→ **To do**: Write out again only the lines that run from the start of the entries to the line containing "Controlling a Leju", both included.

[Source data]
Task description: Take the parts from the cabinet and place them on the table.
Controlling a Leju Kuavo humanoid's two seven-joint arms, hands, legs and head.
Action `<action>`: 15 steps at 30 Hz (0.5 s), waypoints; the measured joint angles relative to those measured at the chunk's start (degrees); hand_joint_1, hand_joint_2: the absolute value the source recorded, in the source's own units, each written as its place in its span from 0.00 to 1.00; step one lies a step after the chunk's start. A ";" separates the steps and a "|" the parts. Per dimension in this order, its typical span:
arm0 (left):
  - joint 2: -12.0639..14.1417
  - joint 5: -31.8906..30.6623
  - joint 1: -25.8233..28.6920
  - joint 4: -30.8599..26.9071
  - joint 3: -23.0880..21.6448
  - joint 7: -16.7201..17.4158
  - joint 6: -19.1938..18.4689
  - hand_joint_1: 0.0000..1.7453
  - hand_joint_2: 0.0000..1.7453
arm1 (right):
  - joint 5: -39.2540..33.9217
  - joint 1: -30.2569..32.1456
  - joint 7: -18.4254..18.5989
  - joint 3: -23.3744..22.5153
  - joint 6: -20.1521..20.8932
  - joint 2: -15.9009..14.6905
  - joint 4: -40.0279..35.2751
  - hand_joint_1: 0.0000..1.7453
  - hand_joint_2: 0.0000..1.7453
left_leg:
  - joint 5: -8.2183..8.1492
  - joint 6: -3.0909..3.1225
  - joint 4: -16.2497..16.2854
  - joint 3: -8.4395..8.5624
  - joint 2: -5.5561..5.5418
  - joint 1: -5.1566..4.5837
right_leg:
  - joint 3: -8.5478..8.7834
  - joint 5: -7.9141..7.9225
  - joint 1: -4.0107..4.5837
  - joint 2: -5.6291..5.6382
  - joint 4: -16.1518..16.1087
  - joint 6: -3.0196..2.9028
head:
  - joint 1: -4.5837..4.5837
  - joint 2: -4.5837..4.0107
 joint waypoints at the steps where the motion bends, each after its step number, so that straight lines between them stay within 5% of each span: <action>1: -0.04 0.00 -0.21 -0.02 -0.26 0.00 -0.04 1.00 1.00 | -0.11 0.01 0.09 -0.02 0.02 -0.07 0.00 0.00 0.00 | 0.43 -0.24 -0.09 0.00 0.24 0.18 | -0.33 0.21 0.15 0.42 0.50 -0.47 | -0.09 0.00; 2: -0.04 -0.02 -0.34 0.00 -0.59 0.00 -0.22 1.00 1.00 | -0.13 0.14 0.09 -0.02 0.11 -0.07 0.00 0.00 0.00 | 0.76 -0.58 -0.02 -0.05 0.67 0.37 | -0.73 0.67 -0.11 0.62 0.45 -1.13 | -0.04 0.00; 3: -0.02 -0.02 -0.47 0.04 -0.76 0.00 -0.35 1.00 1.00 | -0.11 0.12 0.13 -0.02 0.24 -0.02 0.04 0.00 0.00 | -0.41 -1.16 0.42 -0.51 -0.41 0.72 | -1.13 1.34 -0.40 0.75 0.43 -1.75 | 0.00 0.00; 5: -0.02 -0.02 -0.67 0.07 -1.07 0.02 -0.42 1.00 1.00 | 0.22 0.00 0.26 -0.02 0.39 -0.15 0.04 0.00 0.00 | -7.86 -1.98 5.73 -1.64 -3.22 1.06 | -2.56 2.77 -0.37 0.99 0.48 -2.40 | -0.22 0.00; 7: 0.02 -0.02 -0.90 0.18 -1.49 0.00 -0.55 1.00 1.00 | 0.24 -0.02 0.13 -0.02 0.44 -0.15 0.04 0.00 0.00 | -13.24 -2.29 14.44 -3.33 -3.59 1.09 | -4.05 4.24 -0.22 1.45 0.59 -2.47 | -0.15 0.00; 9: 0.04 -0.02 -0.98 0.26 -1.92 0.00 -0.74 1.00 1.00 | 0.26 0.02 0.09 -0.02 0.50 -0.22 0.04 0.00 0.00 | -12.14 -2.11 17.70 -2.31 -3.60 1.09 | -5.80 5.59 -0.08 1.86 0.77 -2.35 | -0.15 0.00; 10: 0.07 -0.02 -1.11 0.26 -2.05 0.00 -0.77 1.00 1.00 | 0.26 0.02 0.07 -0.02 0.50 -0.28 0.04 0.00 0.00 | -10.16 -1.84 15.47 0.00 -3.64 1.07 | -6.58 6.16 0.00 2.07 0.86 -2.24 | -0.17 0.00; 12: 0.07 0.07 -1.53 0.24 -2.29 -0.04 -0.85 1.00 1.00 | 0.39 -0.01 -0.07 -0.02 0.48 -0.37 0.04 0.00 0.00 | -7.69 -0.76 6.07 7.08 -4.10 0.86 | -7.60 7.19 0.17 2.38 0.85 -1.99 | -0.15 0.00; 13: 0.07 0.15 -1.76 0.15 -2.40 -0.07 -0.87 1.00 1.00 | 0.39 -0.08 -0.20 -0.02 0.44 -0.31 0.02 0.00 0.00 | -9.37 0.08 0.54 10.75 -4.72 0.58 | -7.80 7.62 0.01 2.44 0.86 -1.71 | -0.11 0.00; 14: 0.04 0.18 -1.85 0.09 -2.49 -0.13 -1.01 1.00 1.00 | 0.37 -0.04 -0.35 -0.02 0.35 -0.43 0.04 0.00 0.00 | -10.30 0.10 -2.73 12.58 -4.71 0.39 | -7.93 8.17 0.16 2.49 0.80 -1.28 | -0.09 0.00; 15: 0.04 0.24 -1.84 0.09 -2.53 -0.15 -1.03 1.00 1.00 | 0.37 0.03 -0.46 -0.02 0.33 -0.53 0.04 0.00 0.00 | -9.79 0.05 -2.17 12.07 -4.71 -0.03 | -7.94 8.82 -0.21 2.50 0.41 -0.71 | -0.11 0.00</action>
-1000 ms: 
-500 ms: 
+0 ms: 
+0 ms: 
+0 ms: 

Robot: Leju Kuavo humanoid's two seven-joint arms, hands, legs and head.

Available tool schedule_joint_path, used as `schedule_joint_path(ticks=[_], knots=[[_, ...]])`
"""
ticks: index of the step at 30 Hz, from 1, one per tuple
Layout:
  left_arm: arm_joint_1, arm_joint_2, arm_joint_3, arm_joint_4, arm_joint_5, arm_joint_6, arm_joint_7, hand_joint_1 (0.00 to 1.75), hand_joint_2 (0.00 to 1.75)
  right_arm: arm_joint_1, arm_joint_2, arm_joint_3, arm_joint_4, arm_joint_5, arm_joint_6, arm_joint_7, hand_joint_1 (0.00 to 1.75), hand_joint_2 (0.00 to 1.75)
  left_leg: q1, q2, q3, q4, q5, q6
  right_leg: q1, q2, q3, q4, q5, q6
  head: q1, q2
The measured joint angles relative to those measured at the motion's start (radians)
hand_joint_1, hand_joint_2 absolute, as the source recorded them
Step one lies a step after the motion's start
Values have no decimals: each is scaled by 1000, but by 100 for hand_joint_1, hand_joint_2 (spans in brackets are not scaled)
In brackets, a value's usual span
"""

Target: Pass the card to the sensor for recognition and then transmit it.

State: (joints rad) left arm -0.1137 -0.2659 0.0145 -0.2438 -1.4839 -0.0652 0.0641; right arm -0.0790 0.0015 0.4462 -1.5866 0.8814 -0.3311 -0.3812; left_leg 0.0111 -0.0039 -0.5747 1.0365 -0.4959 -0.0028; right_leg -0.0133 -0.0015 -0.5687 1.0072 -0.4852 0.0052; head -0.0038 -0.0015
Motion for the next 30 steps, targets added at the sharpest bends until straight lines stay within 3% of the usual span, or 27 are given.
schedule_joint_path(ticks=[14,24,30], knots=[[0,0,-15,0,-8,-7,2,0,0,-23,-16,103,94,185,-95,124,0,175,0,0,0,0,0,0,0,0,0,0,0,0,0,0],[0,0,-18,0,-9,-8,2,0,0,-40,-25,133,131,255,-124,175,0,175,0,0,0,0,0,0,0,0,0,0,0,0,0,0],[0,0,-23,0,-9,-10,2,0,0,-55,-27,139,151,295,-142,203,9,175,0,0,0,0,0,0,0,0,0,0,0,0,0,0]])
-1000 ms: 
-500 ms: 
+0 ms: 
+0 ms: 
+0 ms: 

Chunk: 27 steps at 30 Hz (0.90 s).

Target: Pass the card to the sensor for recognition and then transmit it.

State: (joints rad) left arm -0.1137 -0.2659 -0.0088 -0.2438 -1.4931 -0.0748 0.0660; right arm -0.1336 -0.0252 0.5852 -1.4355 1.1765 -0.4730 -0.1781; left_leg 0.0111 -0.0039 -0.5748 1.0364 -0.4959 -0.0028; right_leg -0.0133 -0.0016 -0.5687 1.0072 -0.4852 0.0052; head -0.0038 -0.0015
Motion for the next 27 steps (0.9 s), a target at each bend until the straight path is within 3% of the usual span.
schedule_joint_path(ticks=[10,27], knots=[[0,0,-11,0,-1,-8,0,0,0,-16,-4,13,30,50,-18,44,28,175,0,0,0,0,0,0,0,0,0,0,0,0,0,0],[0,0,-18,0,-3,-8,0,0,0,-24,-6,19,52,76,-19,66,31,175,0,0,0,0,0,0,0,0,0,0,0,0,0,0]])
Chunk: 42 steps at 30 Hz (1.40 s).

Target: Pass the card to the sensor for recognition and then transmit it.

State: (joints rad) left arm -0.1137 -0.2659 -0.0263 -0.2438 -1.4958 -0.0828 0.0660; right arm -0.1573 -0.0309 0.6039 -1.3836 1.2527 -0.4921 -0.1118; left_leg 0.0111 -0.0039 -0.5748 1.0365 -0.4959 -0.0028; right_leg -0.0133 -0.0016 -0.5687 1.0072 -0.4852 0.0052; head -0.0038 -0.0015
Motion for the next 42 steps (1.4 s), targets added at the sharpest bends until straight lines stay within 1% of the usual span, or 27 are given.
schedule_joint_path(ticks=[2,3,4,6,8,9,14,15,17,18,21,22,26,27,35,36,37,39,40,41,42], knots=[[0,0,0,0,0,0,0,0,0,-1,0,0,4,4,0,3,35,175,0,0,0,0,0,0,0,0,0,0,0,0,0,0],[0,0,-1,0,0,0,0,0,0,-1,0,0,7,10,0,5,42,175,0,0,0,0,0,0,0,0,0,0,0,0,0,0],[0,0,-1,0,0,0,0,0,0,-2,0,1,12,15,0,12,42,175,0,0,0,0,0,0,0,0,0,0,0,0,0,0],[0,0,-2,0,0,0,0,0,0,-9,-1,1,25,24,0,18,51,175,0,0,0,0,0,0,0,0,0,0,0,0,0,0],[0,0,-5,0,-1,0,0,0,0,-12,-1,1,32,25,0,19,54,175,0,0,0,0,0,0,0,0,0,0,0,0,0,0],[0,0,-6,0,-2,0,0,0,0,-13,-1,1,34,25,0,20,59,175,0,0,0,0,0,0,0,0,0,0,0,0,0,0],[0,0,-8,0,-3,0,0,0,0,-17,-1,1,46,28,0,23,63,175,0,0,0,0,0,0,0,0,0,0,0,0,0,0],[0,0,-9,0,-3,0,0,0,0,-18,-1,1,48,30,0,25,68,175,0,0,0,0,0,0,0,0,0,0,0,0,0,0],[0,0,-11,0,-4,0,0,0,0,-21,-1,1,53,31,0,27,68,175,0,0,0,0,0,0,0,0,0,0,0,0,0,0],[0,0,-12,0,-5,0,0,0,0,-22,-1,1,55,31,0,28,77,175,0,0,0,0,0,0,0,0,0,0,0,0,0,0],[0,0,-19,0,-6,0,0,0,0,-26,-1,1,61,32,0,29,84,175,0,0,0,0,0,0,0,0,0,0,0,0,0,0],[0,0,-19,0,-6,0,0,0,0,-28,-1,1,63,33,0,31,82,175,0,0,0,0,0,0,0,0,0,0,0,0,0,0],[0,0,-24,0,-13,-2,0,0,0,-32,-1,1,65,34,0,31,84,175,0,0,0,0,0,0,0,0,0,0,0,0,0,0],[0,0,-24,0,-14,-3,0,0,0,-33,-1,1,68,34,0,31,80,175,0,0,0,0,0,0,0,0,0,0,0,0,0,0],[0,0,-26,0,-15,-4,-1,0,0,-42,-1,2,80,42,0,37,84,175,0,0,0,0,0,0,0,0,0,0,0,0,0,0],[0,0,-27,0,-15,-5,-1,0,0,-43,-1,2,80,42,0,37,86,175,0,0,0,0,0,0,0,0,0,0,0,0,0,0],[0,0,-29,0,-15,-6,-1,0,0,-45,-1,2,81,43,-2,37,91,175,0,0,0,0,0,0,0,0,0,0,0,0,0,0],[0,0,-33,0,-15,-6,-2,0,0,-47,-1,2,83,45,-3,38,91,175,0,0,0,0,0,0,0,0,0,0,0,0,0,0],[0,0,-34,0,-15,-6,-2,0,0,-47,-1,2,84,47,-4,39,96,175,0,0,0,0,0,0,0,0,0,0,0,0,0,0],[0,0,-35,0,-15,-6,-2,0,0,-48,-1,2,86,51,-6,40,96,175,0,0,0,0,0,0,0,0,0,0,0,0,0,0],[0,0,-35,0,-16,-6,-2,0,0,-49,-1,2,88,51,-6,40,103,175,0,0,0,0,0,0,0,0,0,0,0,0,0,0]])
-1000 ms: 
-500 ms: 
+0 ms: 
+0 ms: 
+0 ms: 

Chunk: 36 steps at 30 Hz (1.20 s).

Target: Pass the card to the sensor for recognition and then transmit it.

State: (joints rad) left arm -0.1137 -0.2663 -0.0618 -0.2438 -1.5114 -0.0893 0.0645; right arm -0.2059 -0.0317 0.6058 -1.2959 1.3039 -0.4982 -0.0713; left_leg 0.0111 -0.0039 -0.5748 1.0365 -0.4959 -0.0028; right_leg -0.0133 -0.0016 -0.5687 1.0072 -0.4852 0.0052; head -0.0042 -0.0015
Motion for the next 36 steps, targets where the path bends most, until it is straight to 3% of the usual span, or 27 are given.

→ **Solution to this task**:
Task description: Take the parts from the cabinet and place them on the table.
Controlling a Leju Kuavo humanoid's two seven-joint arms, hands, legs and head.

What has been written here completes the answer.